A las y 35, tras caminar un poco en círculos respirando hondo para asegurarme de que los 4 pollos enpaprikados no iban a abandonar mi tripa como una exhalación, me senté en un banco a esperar el de las 22:58. A las y 37 el alcohol empezó a hacer su efecto y a las y 39, pisó a fondo mi narcolepsia mundialmente conocida y me quede sopa en el banco, mi gorda cabeza colgando con ángulo de ataque inverosímil. A las 22:58 me desperté sobresaltado con el pitido que yo identifiqué con el que amablemente hacen sonar los conductores del tren para avisar que se cierran las puertas. Pensando que lo perdía, dos zancadas de baloncestista y un gran salto bastaron para meterme en el vagón con una velocidad absurda, para la sorpresa de una señora negra de unos 65 años con grandes gafas de pasta que estaba ya sentada, que pasó a sujetar su bolso con dos manos en vez de con una, me imagino que alucinada y preguntándose por qué esa persona con ojos medio cerrados había decidido entrar de esa manera tan extravagante en un vagón vacío, más que nada porque las puertas aún tardaron un eterno minuto en cerrarse.

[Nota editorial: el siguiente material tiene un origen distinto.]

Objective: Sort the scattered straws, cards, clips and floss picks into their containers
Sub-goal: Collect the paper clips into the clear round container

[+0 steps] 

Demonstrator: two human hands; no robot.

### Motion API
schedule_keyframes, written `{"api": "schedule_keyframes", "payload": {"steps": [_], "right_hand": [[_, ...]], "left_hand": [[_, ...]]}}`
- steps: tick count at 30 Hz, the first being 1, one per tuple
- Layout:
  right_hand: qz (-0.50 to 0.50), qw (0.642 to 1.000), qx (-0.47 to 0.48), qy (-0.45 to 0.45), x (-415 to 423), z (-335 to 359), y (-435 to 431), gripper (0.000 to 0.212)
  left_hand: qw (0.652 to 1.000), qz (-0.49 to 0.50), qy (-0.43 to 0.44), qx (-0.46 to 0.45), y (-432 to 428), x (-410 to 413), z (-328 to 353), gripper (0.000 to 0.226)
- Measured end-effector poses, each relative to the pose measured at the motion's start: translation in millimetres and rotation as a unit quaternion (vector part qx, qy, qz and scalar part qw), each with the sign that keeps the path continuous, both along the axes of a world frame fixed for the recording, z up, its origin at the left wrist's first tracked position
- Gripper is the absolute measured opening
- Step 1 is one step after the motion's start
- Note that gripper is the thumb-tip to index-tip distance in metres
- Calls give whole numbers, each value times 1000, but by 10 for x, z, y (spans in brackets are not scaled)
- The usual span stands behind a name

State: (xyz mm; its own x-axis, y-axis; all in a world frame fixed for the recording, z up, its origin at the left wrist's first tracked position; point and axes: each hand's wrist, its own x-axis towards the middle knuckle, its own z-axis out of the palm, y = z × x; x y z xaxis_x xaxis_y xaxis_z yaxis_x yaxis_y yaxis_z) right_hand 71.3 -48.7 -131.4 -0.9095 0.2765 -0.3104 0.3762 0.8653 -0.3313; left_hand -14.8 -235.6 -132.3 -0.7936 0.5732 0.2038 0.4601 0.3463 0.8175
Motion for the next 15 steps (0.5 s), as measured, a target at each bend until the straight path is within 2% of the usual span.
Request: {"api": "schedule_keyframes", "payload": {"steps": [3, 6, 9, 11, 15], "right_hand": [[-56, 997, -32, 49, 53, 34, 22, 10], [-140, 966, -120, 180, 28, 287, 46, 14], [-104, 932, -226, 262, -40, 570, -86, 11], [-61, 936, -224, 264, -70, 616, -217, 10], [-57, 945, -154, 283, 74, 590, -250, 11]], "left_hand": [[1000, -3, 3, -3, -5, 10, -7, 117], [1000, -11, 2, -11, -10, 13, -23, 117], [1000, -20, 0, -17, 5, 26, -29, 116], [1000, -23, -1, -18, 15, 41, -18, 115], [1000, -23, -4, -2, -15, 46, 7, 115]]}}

Tratando de recomponerme, saqué mi portátil para intentar hacer algo útil. Tres minutos después decidí guardarlo porque nada útil pasaba por mi cabeza y el sueño comenzaba a rondarme. Volví a sobarme. Al despertarme solo habían pasado dos estaciones de las 10 que separan Farnham de Waterloo. Extrañamente, la señora negra se había cambiado de sitio. Cambié de postura y caí de nuevo. Entre la sexta y séptima estación soñaba que me caía y me desperté aleteando. Levanté la cabeza buscando a mi compañera de viaje y había vuelto a su lugar original. Al no parecer muy ágil la señora, empecé a considerar la posibilidad de que a lo mejor era yo el que cambiaba de sitio en plan sonámbulo, y esta teoría tomaba fuerza porque la señora no me quitaba el ojo de encima.

Llegué a casa tras lo que pareció un viaje interminable. Empaqueté mis cosas y puse en el móvil la alarma que habría de despertarme a las 4.35 de la mañana para coger mi vuelo de las 6.45 a Turín, vía París. El móvil, santa tecnología, me mostró el tiempo restante hasta la hora de despertarme y al ver que solo eran 3 horas y 11 minutos, no pude controlar un lloriqueo espontáneo sin duda proveniente de algún lugar muy hondo de mi ser que hasta ahora desconocía.

A las 5.24 me bajaba del taxi en la estación de Paddington y otra vez corriendo por el andén (esta vez más ligero), he cogido el Heathrow Express de las 5:25 de milagro. Ya en el avión, de nuevo pegué ojo de inmediato nada más sentarme, inconsciente del hecho de que tras una hora de retraso el vuelo no había despegado. El avión ha llegado con una hora de retraso a París y he perdido la conexión a Turín.

Ahora estoy en el aeropuerto Charles de Gaule esperando al próximo vuelo, tratando de mentalizarme de que aún tengo que viajar a Turín hoy, mañana a Ginebra, de Ginebra a Roma y el domingo de vuelta a Londres, y que no puedo continuar con este ritmo de carreras, privación de sueño, lesión cervical por narcolepsia y sustos a señoras, porque si no yo no llego a viejo o me entra alopecia o algo. Hombre ya!